Digital youth communication in Luxembourg — The Association Specialists

Digital youth communication in Luxembourg (20284)

Melissa Mujkić 1
  1. Insitute for Luxembourgish Linguistics and Literature Studies, University of Luxembourg, Esch-sur-Alzette, Luxembourg

This presentation focuses on the youth’s informal digital language practices with Luxembourgish as the base language from the perspective of innovation and creativity. Due to Luxembourg’s multilingual setting (Gilles 2023), insertions from different languages, such as Luxembourg’s other administrative languages French and German, the languages of the minorities in Luxembourg, such as Portuguese and Italian, and also English, which is becoming more and more popular due to the use of streaming services and social media, are also included in the analysis.

The main focus of this research study is the analysis of how the youths write digitally. For this purpose, the researcher creates a corpus with youths who are involved as editors and donators of their private WhatsApp-chats (Beißwenger et al. 2019).
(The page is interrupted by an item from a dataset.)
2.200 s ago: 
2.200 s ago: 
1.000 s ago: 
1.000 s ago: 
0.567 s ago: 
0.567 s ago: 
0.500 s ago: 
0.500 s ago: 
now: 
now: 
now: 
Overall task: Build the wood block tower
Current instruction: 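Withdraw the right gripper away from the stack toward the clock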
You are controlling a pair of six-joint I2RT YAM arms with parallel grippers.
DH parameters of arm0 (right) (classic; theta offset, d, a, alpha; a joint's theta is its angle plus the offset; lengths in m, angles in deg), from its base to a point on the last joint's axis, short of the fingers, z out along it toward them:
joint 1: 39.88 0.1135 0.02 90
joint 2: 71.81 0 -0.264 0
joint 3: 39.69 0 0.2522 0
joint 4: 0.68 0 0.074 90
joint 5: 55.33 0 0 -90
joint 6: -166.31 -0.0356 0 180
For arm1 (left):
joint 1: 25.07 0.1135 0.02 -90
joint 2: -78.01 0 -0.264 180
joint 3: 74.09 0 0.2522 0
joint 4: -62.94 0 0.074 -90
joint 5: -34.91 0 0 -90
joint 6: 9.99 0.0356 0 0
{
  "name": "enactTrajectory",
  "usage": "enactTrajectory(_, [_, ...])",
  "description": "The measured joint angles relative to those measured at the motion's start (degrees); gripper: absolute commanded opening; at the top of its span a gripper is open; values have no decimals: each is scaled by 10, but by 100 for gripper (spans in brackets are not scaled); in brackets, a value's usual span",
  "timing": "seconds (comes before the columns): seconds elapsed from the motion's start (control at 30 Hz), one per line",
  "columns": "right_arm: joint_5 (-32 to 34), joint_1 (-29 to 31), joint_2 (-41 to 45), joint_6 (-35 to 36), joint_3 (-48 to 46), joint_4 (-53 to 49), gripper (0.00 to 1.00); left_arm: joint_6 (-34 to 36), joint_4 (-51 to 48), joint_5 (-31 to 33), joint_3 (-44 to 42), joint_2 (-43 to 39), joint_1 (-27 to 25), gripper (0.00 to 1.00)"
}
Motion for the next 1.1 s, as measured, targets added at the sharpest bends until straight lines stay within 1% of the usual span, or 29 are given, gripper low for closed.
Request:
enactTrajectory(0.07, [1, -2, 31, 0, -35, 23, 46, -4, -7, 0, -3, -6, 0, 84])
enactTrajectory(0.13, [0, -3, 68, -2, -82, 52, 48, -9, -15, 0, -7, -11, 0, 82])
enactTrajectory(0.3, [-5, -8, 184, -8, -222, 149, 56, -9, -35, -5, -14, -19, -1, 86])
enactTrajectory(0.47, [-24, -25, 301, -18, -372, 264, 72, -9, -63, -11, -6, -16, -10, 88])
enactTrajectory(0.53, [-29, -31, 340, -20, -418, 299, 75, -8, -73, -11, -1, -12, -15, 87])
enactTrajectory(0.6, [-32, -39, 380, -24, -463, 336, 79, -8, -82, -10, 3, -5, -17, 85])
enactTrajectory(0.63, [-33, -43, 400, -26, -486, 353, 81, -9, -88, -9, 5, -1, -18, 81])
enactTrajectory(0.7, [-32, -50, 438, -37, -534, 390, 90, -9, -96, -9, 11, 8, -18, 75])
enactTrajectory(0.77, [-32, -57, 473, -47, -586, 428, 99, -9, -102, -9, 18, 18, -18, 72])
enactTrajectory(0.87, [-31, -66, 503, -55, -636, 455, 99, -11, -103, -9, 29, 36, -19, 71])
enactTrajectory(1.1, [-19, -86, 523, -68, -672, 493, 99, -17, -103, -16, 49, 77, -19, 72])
The data is collected through the Mobile Communication Database (short: MoCoDa, see https://www.mocoda.lu/c/home), a database for archiving text messages (Beißwenger et al. 2019).

The writer’s multilingual backgrounds, the lack of knowledge in Luxembourgish orthography (Gilles 2023), the ability to mix and switch between multiple languages, will emphasize the creative and aesthetic aspects of the written language in the text messages. Additionally, the sociolinguistic factors (e.g., age, gender, language competencies, educational level) also have an impact on language variation, linguistic diversity, change, register and style in the CMC interactions.

The data already collected reveal that the youths are willing to experiment and exploit the creative potential in digital writing (Deumert 2014). The digital interactions are characterized by variation (e.g., *werwa instead of firwat – 'why'), innovation (e.g., *cwuuiiinge – 'cringe'), code-switching and code-mixing (e.g., here with Luxembourgish and English: Nah dat ass pain – 'No this is pain'), omission of prepositions (e.g., *Basste park – 'Are you park'), language contact (e.g., here interference with German in verb conjugation: (du) kannst instead of (du) kanns – 'you can'), etc.

  1. Gilles, P. (2023). Luxembourgish. In S. Kürschner & A. Dammel (Eds.), The Oxford Encyclopedia of Germanic Linguistics. Oxford: Oxford University Press.
  2. Beißwenger, M. et al. (2019). https://www.mocoda2.de: a database and web-based editing environment for collecting and refining a corpus of mobile messaging interactions. In European Journal of Applied Linguistics 7 (2) (pp. 333–344). Berlin & New York: De Gruyter.
  3. Deumert, A (2014). Sociolinguistics and Mobile Communication. Edinburgh: Edinburgh University Press.